Lindor: a victim of the “zero tolerance” policy?
According to information collected by RSF, on 3 December, Lindor, information director of Radio Echo 2000, a private radio station in the city of Petit-Goâve (sixty-eight kilometres south-west of Port-au-Prince), was killed by assumed Fanmi Lavalas supporters, who stoned him and attacked him with machetes. The journalist was killed as he was driving to work. Ardouin Alézi, the radio station’s director, explained that Lindor had sought shelter at the home of a local Fanmi Lavalas elected representative who reportedly handed him over to his attackers. A friend of the victim who was driving the vehicle was able to escape at the time of the attack. The assassination was registered at 11:00 a.m. (local time) and the victim’s body was evacuated four hours later. No official report was recorded and there was no police presence at the scene of the crime. The police have reportedly not made any arrests.
After inviting opposition figures to speak on his programme “Dialogue”, Lindor received many death threats from local authorities who are members of the ruling party. “We don’t know if this murder was politically motivated,” Petit-Goâve Police Commissioner Alix Alexandre told the press. Junol Casimir, one of Lindor’s colleagues from Radio Echo 2000, believes that the journalist was indeed killed by supporters of President Aristide. A few days earlier, some local Fanmi Lavalas officials had threatened to apply the “zero tolerance” policy to the opposition. Since the policy’s launch in June, several dozen assumed criminals have been lynched by citizens, with the police’s presumed collusion, according to human rights organisations.
Lindor, aged 32, a former Radio Signal FM local correspondent and former assistant secretary-general of the Petit-Goâve Journalists’ Association, was also a school principal and customs agent with the city.

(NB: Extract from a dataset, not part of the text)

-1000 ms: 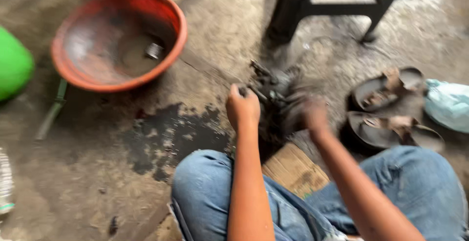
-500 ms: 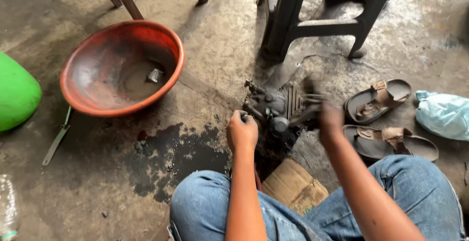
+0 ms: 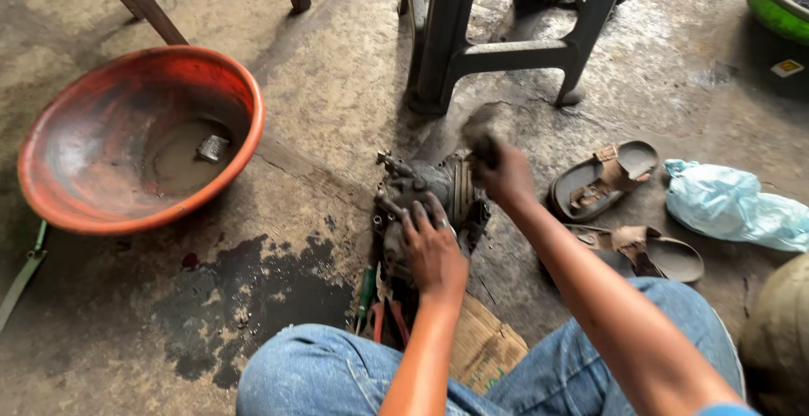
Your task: The person sits on the floor and wipes a disassembled engine casing with a cloth. They rotate the part to clean different sides and crevices, removing visible grime and oil from the metal surface.
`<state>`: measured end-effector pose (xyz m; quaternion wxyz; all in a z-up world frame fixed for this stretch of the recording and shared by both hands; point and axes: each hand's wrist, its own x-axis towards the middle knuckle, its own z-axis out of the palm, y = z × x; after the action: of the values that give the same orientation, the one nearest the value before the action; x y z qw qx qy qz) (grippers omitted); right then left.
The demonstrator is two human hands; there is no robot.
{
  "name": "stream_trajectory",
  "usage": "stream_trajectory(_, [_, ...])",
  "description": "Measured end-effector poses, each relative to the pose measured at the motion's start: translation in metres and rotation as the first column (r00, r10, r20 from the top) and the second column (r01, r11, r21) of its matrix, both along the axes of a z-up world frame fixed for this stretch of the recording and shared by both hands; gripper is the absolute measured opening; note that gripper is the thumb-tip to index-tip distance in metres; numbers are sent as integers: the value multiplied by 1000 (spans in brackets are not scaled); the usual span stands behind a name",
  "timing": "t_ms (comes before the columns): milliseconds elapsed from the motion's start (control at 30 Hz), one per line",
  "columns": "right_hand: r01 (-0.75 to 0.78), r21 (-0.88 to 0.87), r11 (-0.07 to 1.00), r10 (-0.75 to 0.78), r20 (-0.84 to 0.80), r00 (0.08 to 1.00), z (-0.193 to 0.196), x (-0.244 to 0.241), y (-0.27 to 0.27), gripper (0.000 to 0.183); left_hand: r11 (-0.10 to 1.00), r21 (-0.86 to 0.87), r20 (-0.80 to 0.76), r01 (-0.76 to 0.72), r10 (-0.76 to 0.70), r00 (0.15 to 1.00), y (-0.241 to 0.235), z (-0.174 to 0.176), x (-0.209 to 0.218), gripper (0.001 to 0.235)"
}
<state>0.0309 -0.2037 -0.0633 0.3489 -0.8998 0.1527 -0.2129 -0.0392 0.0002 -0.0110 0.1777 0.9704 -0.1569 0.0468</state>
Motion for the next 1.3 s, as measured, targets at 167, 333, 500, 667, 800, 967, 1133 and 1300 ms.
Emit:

Three journalists attacked
Furthermore, on 29 November, during an opposition demonstration, members of People’s Organisations (organisations populaires, OP) that are close to the government threatened to kill Mayard, a Radio Métropole correspondent in Saint-Marc (western Haiti). They said the journalist was guilty of not broadcasting pro-government news. Afterwards, Mayard was briefly detained for no apparent reason by police officers from the Intervention and Maintenance of Order Company (Compagnie d’intervention et de maintien de l’ordre, CIMO). That same day, members of an OP that is close to the government also attacked and threatened to kill Océan, who is from Radio Vision 2000. They fired gunshots at him and punctured his car tires. They accuse the journalist of working for the opposition Convergence démocratique party.
On 25 November, Saint-Armand was assaulted and taken to a Port-au-Prince police station by a plainclothes police officer who threatened him with a gun. The Radio Kiskeya journalist had just witnessed an altercation that ended in the death of a young man. Accused of being responsible for the death, the journalist was beaten several times during the ensuing interrogation. According to the Haitian Journalists’ Association (Association des journalistes haïtiens, AJH), the police officers, “knew perfectly well that the colleague was at the scene of the incident in his capacity as a journalist.” The association believes that the police officers allegedly acted against the journalist as a means of “discrediting the press.” Saint-Armand was released after several hours, following the intervention of his radio station’s management and senior police officials. His equipment was destroyed so he was unable to broadcast the recording of his arrest.